MEDICINA MUÇULMANA (parte 2)

    Por Guilherme Santiago Mendes

    Mais do que o “Príncipe dos Médicos”, Avicena foi um dos grandes filósofos da história islâmica. Nascido na Pérsia em 980 dC, dizia que “a filosofia ensina sobre a mente e a alma, e um médico precisa disso como precisa de ar e alimento”. Seus alunos “não deveriam temer que o estudo se tornasse parte deles e deveriam estudar com o fervor dos abençoados”.

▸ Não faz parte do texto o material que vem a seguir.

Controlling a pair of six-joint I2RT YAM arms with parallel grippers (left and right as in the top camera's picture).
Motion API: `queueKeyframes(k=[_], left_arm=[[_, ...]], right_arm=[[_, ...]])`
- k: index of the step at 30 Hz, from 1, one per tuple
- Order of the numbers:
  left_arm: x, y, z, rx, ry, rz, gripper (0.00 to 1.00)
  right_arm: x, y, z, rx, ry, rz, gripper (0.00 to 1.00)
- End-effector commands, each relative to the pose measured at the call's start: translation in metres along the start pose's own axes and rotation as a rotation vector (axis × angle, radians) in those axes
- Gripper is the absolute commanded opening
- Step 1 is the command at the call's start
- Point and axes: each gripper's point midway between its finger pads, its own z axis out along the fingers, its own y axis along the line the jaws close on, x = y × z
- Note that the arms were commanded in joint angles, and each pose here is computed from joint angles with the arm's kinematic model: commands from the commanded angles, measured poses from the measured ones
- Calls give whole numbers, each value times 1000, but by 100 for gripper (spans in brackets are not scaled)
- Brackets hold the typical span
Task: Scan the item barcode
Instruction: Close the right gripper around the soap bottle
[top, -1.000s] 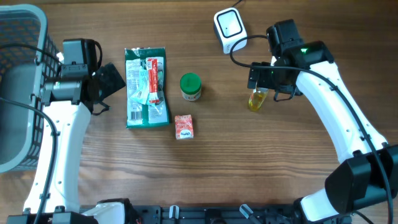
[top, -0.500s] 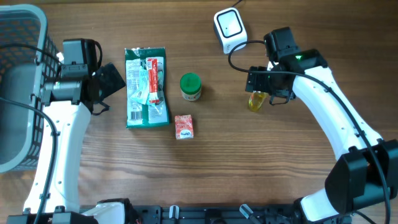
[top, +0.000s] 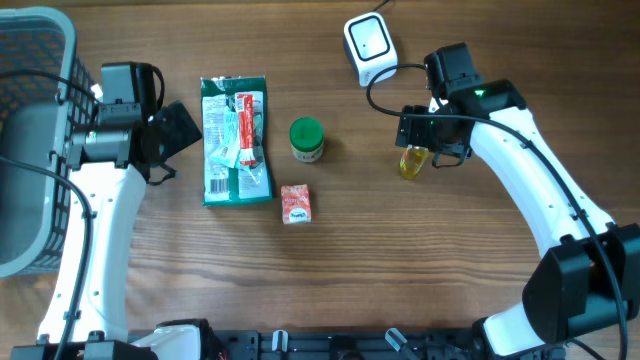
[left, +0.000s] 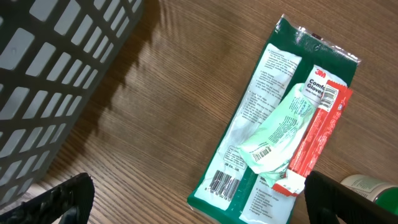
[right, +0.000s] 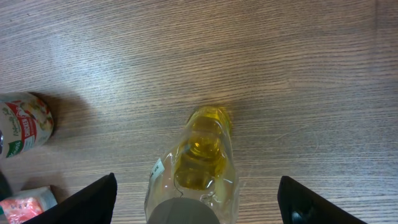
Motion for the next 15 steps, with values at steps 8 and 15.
queueKeyframes(k=[8,15], left_arm=[[0,-2,1,3,1,16,100],[0,-2,1,3,1,16,100]], right_arm=[[9,0,16,0,20,8,82],[10,-1,24,-5,9,7,73]])
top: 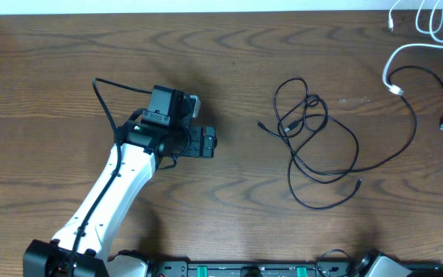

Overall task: Untangle cables
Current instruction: 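Pull the white cable up and off the table to the right with the right gripper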

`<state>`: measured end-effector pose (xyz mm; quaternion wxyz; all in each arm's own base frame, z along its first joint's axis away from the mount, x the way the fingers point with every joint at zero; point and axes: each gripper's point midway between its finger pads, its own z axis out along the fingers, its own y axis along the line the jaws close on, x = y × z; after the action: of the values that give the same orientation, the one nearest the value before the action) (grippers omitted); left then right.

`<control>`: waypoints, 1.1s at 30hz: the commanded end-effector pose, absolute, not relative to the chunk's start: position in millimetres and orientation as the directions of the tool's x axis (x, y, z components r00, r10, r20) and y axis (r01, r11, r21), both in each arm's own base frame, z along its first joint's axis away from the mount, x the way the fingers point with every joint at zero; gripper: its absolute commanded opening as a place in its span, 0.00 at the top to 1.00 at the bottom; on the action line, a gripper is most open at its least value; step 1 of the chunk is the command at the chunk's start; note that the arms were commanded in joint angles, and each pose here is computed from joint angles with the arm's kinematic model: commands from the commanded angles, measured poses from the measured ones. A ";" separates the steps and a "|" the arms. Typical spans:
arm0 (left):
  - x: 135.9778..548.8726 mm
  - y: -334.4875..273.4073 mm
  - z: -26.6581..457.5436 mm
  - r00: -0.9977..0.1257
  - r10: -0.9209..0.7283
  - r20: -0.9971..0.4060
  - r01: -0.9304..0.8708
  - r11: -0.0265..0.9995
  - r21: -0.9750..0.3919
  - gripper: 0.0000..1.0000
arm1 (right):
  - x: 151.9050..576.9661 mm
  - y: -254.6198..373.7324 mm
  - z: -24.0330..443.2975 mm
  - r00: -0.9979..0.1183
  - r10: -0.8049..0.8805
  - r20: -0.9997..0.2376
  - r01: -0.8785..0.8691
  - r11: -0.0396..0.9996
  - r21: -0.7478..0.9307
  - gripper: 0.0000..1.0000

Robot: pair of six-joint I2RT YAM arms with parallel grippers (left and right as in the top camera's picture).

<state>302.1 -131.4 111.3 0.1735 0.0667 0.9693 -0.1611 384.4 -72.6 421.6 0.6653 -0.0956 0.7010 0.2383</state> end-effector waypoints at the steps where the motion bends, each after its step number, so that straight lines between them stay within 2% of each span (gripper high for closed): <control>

    Escreveu mais de cem tratados, dentre eles “O Cânone da Medicina”, que compilava e sistematizava todas as doenças conhecidas, a forma de diagnosticá-las e tratá-las. No tempo em que o ritmo do conhecimento médico avançava devagar, a obra manteve-se por séculos como um “Up to Date” medieval. Traduzida para o latim, a obra de Avicena revigorou os conceitos de Hipócrates e Galeno, tornando-se referência também para o ensino das primeiras escolas médicas ocidentais”, em Salerno, na Itália, e Montpellier, na França.

    Na filosofia tornou-se um dos maiores da cultura muçulmana, agregando ao conhecimento grego um fundamento racional para sustentar a fé monoteísta. Assim, junto com Aristóteles, Avicena influenciou grandes teólogos cristãos, como o escolástico Tomás de Aquino, que o citou mais de uma centena de vezes em sua obra.

    No entanto, um aspecto extremamente limitante ao progresso da medicina islâmica, tal como da medicina cristã, era a proibição de dissecar cadáveres. Profanar o corpo humano para estudo era passível de pena de morte, embora decapitações, eviscerações, esquartejamentos e amputações fossem atos corriqueiros nos tribunais religiosos. Entender profundamente a medicina e superar antigos dogmas só seria possível com o conhecimento profundo da anatomia e esse momento haveria de chegar.